• [AIM OF THE EXERCISE] Your answer must consist solely of the line containing "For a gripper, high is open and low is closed" and all subsequent lines through the end of the entries, reproduced exactly.

Stored items
******************************
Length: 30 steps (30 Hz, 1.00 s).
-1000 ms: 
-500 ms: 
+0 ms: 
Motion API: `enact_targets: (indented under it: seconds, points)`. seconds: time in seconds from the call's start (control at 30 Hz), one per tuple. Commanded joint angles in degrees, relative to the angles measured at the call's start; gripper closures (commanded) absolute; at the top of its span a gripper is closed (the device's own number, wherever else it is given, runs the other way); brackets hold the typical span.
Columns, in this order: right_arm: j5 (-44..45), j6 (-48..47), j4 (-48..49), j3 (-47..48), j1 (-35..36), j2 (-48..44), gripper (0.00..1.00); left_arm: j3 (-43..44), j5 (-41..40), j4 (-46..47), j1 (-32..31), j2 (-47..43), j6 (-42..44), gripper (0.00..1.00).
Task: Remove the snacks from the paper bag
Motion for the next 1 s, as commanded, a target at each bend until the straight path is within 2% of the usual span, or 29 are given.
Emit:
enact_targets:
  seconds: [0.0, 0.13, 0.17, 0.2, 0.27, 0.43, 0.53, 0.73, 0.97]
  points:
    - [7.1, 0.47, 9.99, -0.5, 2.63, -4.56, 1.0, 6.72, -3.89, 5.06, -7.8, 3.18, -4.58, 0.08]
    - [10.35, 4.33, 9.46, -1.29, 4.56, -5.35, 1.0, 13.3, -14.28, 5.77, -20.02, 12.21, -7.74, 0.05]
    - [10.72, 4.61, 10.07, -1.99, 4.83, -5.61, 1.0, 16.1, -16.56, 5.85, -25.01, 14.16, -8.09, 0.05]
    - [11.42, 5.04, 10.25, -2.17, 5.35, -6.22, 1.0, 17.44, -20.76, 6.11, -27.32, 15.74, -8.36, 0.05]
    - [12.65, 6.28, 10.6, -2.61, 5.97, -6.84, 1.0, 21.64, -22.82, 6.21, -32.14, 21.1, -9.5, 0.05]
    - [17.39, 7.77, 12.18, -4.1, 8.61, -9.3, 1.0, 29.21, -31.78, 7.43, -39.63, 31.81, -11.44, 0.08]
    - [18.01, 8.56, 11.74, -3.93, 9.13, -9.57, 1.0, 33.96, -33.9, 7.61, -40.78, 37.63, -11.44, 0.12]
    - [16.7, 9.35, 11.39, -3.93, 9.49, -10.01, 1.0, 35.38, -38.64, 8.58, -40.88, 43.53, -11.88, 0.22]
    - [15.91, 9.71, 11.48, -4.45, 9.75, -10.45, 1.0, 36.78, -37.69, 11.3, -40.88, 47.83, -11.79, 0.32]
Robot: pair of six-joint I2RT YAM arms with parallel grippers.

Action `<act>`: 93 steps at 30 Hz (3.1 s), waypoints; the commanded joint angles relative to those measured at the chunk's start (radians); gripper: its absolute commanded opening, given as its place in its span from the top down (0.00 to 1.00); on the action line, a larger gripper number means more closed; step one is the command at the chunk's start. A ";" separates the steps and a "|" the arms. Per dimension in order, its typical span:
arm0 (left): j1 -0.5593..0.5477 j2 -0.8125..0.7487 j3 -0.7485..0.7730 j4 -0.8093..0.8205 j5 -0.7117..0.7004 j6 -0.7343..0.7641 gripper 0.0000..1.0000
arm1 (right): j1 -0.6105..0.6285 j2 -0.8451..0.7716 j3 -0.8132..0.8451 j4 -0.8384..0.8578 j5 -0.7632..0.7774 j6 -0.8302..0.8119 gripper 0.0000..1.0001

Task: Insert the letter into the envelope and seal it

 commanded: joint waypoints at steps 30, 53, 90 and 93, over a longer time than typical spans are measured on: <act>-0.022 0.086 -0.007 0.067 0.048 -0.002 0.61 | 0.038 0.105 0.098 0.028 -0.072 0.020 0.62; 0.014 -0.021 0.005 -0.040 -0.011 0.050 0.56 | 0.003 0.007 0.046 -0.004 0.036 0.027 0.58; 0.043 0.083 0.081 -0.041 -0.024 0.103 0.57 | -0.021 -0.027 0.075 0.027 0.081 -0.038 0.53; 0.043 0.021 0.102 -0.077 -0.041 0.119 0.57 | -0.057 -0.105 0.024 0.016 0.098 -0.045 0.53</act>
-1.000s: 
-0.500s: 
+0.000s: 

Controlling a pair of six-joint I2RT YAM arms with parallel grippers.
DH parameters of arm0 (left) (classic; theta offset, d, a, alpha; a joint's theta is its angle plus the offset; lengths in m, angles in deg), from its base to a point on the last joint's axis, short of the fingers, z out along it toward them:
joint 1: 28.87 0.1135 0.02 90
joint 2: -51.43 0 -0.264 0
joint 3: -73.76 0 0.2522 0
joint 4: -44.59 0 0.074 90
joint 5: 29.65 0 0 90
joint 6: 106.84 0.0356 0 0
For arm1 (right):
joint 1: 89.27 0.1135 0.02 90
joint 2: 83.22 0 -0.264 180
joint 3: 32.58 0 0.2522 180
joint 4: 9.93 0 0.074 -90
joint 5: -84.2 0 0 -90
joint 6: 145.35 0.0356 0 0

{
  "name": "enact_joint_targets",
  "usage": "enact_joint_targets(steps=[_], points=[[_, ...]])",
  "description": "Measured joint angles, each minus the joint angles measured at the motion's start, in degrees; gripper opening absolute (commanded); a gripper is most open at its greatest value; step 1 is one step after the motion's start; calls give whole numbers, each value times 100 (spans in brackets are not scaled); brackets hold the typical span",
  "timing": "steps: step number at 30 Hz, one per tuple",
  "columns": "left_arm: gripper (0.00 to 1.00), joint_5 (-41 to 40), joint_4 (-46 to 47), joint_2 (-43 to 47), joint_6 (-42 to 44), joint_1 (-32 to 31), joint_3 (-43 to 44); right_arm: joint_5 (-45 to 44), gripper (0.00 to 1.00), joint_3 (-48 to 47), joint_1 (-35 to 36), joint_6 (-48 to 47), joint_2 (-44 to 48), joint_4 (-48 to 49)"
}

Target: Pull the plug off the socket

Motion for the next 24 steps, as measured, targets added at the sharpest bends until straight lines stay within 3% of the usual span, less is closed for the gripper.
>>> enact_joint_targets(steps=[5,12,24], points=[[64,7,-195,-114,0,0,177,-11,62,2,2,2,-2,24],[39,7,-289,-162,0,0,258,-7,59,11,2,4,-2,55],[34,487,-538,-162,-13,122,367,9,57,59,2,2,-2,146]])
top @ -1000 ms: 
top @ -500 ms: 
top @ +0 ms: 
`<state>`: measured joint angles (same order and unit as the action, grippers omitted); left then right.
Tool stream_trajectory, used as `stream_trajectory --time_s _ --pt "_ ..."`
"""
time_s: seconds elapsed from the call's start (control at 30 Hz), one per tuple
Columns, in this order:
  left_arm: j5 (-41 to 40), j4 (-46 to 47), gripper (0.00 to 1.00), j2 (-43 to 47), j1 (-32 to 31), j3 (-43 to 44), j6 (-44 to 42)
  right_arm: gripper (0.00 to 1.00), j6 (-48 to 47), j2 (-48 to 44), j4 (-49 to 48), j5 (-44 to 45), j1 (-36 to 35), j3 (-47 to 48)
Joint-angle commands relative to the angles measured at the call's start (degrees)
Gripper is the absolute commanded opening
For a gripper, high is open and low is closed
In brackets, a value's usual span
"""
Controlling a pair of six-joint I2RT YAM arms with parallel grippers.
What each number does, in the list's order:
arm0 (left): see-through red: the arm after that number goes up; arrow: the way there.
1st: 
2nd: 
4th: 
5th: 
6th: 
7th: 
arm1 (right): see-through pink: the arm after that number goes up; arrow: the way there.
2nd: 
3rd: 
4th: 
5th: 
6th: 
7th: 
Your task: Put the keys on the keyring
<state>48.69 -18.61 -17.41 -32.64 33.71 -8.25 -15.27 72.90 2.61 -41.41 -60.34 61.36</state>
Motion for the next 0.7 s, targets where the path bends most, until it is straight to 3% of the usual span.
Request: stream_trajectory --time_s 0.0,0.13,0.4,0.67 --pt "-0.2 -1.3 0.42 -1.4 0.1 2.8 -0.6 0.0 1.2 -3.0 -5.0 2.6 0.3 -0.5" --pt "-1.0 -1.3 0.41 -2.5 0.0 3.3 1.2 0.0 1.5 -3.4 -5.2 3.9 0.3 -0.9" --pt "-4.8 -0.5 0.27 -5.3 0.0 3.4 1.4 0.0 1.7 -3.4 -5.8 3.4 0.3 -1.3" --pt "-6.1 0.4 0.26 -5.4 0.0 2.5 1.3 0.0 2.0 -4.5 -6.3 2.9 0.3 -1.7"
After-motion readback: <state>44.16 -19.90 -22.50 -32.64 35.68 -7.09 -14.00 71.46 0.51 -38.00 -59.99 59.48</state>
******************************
• [ANSWER TO THIS PROBLEM]
For a gripper, high is open and low is closed
In brackets, a value's usual span
"""
Controlling a pair of six-joint I2RT YAM arms with parallel grippers.
What each number does, in the list's order:
arm0 (left): see-through red: the arm after that number goes up; arrow: the way there.
1st: 
2nd: 
4th: 
5th: 
6th: 
7th: 
arm1 (right): see-through pink: the arm after that number goes up; arrow: the way there.
2nd: 
3rd: 
4th: 
5th: 
6th: 
7th: 
Your task: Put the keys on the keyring
<state>48.69 -18.61 -17.41 -32.64 33.71 -8.25 -15.27 72.90 2.61 -41.41 -60.34 61.36</state>
Motion for the next 0.7 s, targets where the path bends most, until it is straight to 3% of the usual span.
Request: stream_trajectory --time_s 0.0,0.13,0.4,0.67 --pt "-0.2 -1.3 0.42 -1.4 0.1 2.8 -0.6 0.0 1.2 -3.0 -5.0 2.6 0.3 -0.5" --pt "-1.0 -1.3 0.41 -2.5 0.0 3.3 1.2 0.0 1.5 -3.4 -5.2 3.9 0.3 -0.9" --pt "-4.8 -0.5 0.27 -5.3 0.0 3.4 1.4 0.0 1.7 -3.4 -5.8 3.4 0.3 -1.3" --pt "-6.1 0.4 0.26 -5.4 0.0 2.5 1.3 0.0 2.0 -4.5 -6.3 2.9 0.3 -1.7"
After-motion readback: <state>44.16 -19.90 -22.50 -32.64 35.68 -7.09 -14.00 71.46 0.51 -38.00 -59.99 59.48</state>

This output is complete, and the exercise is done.